When protests against President Trump’s executive order halting immigration erupted at JFK International Airport in January, the New York Taxi Workers Alliance temporarily went on strike in a show of support.
For its part, ride-share service Uber (notorious for undercutting taxi unions the world over) responded by pausing its surge pricing scheme. The stunt, meant to demonstrate that the company wouldn’t take advantage of extraordinary situations for financial gain, backfired – it was instead seen as Uber's endorsement of the ban by “crossing the picket line," as Jacob Silverman writes in this article. Small surprise, given CEO Travis Kalanick's cozy position on Trump's advisory council.

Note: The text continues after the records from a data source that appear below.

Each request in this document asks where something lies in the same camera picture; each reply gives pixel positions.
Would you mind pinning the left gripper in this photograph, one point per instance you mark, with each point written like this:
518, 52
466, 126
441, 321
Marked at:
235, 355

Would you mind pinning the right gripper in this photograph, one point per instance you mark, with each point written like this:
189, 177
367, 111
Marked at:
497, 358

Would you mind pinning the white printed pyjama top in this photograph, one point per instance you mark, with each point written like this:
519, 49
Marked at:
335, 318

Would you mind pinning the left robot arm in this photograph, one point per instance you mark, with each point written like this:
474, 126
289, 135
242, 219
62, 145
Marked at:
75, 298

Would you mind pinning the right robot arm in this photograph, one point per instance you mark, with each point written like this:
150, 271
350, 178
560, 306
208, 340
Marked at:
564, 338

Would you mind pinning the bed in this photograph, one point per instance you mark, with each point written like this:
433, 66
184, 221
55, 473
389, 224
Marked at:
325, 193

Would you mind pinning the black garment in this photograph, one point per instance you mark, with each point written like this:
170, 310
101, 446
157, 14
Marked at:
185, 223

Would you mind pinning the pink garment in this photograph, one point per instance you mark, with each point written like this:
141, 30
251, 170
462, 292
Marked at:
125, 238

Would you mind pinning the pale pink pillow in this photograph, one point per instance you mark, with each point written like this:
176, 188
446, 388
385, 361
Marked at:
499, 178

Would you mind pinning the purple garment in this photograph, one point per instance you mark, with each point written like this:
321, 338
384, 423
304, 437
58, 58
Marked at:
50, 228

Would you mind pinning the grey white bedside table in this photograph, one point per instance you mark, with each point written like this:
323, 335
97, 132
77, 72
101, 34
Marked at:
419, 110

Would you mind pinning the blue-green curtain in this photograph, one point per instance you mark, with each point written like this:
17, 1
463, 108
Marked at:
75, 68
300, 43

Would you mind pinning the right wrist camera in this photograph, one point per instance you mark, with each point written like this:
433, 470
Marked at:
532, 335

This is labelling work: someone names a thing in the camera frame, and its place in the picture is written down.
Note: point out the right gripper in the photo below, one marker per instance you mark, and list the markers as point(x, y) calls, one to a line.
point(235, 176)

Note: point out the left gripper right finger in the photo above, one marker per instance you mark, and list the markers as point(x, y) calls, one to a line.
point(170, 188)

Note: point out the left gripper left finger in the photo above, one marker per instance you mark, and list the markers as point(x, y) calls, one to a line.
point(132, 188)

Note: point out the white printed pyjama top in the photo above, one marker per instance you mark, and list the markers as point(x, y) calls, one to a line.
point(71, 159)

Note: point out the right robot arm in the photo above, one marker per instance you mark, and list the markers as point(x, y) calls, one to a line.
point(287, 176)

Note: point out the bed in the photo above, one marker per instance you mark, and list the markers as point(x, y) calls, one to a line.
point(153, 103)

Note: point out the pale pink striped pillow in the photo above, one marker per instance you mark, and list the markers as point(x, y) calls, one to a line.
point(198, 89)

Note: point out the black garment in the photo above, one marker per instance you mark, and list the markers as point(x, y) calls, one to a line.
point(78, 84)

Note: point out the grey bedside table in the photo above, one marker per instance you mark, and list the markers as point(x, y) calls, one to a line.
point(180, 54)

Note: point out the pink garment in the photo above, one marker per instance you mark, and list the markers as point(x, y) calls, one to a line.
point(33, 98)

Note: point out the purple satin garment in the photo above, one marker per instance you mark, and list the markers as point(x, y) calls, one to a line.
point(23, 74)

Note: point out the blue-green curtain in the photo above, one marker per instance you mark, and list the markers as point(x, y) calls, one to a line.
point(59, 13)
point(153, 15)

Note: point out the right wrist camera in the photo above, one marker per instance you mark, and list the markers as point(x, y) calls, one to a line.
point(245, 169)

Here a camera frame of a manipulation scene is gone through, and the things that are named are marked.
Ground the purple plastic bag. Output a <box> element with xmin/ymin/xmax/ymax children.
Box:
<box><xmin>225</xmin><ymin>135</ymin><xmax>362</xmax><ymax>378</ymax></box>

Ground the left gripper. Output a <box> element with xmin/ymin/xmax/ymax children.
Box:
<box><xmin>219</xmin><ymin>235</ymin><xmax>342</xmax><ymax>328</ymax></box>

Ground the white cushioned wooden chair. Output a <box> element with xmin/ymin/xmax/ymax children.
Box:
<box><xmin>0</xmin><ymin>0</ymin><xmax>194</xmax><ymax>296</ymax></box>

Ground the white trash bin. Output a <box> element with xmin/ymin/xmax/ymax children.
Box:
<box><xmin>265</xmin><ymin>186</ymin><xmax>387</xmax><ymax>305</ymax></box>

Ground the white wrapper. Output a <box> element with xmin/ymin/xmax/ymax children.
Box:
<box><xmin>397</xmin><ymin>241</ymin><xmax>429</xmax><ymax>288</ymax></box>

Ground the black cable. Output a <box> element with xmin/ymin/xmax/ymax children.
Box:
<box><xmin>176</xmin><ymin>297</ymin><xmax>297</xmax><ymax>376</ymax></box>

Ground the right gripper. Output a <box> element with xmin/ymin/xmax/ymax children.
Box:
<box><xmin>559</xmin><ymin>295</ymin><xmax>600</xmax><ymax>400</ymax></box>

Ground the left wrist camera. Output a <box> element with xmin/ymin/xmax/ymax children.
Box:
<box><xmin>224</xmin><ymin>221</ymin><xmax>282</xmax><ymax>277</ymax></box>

“Civil liberties are trending, according to a slide deck probably being prepared somewhere in Cupertino,” quips Silverman, but consumers seem to finally be getting woke to the hypocrisy of tech humanitarianism. This is evidenced by the #deleteuber campaign that exploded after the JFK protests, which led thousands to delete their accounts – and eventually prompted Kalanick to step down from Trump's advisory council.
But app deletion, argues Silverman, is an illusion of political activism that comes too late. Uber and the many other giants of the 'sharing economy,' like Airbnb, have already been eroding civil liberties and labour rights for years – why did it take so long for a mass boycott to arise? More to the point, are there ways to resist beyond canned app activism?
Once the Twitter shit-storm passes, Silicon Valley will return to business as usual: profit-driven exploitation “cloaked in a vague humanitarianism,” in Silverman's words. Boycotts are important, but political engagement needs to expand beyond the limited range of consumer decisions we're given: to delete an app is not to be an empowered citizen.
“Every day we are complicit in exploitative economic transactions. Silicon Valley’s achievement has been to re-cast these transactions as liberating acts of self-expression.”